When developing my first hashicorp/raft implementation I was stuck at a stone wall it seemed. Somehow I could bootstrap one of the nodes and this would win the election and the raft observation for it becoming Leader also made it in, but then nothing. I couldn't figure out why all RPCs timed out after that.

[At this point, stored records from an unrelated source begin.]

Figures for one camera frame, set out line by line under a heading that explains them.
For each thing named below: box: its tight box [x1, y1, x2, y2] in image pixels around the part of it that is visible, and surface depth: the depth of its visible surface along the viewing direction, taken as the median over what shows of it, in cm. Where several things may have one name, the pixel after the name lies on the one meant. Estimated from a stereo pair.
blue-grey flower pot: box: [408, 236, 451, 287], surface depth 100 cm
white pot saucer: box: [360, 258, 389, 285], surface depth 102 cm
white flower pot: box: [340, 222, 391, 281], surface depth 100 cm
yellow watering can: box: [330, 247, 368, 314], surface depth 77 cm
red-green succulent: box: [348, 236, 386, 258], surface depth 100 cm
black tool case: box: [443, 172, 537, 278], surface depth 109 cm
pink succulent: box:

I started to run locally and debugged using VS Code Launch configuration (which uses Delve) and found that before bootstrapping there was a "runCandidate" goroutine, but after bootstrapping there was no "runLeader" goroutine. Turns out the leader loop never started! How could this be? Then my mind wandered to the observer that I added:
ch := make(chan raft.Observation, 1)
r.RegisterObserver(raft.NewObserver(ch, true, func(o *raft.Observation) bool {
// *RequestVoteRequest
// RaftState
// PeerObservation
// LeaderObservation
data, _ := json.Marshal(o.Data)
switch v := o.Data.(type) {
case raft.RaftState:
zap.L().Info("raft observation", zap.String("state", v.String()))
default:
zap.L().Info("raft observation", zap.ByteString("json", data))
}
setHealth()
return true
}))
This jewel was added to diagnose the raft process, and to update the server healthcheck status: if the Raft state becomes Shutdown the healthcheck fails to ensure that pods are terminated.
However, the argument true
means the Observer is blocking, and it will simply halt the process if the channel is not read!
So the fix was to either:
- read the channel,
- make the observer non-blocking,
- return false from the filter function
go func() {
for {
<-ch
}
}()